What needs to be done: Could you reproduce the lines below from the one with "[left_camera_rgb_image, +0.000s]" through the one with "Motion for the"? Keep both ends and add nothing.

Dataset excerpt:
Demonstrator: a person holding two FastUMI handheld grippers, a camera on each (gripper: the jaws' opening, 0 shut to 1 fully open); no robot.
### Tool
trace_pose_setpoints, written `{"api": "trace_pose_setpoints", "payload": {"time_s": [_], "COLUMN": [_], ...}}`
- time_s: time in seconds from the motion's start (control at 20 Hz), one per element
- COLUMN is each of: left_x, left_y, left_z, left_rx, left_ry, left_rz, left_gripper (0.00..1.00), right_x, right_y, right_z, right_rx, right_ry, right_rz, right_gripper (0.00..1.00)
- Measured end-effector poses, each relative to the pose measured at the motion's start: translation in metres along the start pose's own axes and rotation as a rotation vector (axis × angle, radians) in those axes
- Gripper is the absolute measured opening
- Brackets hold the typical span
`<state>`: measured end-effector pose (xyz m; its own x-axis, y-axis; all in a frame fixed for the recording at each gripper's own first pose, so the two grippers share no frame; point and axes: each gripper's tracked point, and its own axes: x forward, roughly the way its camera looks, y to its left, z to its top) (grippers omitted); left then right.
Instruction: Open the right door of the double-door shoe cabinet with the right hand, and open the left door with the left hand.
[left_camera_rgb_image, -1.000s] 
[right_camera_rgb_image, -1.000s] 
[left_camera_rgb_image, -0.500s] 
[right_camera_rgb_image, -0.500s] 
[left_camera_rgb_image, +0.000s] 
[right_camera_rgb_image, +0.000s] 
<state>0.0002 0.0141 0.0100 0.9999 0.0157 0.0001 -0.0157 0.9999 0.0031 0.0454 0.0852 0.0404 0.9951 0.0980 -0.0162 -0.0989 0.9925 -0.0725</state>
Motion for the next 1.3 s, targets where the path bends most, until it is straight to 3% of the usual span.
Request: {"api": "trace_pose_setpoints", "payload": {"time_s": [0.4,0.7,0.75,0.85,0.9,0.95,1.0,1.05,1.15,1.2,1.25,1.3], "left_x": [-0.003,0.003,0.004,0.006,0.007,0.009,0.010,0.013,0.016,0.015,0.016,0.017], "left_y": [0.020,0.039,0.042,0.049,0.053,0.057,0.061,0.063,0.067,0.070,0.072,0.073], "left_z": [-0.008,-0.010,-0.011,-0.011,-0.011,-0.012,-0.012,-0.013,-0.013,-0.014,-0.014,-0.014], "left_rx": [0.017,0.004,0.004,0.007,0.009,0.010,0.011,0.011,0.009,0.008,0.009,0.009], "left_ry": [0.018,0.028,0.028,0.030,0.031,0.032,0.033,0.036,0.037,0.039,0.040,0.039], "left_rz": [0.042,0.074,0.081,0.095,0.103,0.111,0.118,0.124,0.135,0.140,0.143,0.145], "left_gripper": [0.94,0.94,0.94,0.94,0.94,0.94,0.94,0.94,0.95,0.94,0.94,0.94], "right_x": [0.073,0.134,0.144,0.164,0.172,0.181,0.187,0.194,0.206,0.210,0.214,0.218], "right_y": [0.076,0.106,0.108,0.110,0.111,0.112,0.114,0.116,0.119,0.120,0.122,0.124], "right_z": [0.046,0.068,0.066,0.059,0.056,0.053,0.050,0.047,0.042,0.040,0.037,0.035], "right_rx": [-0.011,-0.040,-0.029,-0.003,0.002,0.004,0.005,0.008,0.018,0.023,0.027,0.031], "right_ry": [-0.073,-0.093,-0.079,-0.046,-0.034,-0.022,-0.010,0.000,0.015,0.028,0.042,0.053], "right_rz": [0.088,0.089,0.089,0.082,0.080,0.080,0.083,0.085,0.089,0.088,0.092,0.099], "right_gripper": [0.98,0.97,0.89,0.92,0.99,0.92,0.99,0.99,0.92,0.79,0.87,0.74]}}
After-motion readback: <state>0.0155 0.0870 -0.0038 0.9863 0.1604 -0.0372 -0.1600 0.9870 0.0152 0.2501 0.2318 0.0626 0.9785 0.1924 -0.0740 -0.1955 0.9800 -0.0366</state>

Solved exercise:
[left_camera_rgb_image, +0.000s] 
[right_camera_rgb_image, +0.000s] 
<state>0.0002 0.0141 0.0100 0.9999 0.0157 0.0001 -0.0157 0.9999 0.0031 0.0454 0.0852 0.0404 0.9951 0.0980 -0.0162 -0.0989 0.9925 -0.0725</state>
Motion for the next 1.3 s, targets where the path bends most, until it is straight to 3% of the usual span.

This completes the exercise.